For the New Zealand white rabbits ECC model experiment, an artery-vein extracorporeal circuit was established by cannulating the left carotid artery and the right jugular vein. New Zealand white rabbits (2.5–3.5 kg) were anesthetized by injection of pentobarbital (15–20 mg/kg). PVC tubing with/without pCBM/pSB hydrogel coating (length: 50 cm, diameter: 3 mm) were connected to the indwelling needle at both ends. After separating the carotid artery and venous blood vessel, the indwelling needle was inserted into the arterial vessel of the rabbit neck at an oblique 30° angle, and the carotid artery was clamped with hemostatic forceps. The indwelling needle at the other end was inserted into the venous blood vessel of the rabbit neck in the same way. Then the hemostatic forceps were released to form the blood circulation circuit of the artery and vein in the neck of the New Zealand white rabbit. After the blood circulation started, the inside of the tubing was observed for blockage every 15 min. After 2 h, the weight of residual thrombus on the samples was counted. Afterward, all the samples were fixed and dehydrated for SEM observation. Blood samples were analyzed using a Mindray BC-5100 automatic hematology analyzer (Mindray Corp., Shenzhen, China) to obtain red blood cell (RBC), hemoglobin, and platelet counts. The concentrations of TNF-α (tumor necrosis factor-α) in the animal plasma samples were measured at the beginning and end of the experiments by Rabbit TNF-α DuoSet ELISA Kit (R&D Systems, Cat. No.: DY5670). The activated partial thromboplastin time (APTT), Thrombin time (TT), and prothrombin time (PT) were measured by an automatic blood coagulation analyzer CA-50 (Sysmex Corporation, Kobe, Japan). Moreover, alanine aminotransferase (ALT), and creatinine (CRE) were determined by an automatic biochemical analyzer (7180, Hitachi, Japan).

Statistical analysis

All data are presented as the mean ± SD. Statistical analysis was performed using Origin 2021 software and Microsoft Excel 2016. The value of P < 0.05 was considered significant. n.s.: no significant difference at P > 0.05.

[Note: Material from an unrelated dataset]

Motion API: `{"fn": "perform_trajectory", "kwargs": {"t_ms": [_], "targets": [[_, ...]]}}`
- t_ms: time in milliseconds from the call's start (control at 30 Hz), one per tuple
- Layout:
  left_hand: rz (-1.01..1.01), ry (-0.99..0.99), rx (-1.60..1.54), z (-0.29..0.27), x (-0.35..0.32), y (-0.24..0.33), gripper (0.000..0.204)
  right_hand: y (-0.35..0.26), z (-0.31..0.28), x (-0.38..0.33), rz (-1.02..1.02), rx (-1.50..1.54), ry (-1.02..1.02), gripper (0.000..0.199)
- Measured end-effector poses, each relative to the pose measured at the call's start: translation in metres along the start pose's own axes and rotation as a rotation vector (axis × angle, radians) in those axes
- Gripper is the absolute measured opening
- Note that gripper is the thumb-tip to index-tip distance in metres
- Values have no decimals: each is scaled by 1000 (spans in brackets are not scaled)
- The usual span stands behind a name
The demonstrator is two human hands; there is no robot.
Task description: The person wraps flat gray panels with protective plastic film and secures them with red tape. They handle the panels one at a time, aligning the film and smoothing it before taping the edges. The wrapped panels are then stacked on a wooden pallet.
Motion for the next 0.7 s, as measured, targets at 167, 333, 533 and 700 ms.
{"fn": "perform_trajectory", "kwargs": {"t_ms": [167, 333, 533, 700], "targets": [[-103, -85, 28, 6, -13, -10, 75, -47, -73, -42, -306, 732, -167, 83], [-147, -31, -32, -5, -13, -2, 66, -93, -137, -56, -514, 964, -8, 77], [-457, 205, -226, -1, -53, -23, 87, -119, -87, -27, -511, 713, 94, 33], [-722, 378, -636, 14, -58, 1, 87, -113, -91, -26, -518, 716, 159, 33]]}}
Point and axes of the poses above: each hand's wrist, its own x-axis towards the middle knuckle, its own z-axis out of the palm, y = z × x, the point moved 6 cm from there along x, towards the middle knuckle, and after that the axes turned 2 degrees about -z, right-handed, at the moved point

Ethical issues on animal experiments

The animal experiments were performed in accordance with the Guidelines for Care and Use of Laboratory Animals of the Tianjin Medical University General Hospital and approved by the Animal Ethics Committee of the Tianjin Medical University General Hospital (Tianjin, China).

Reporting summary

Further information on research design is available in the Nature Research Reporting Summary linked to this article.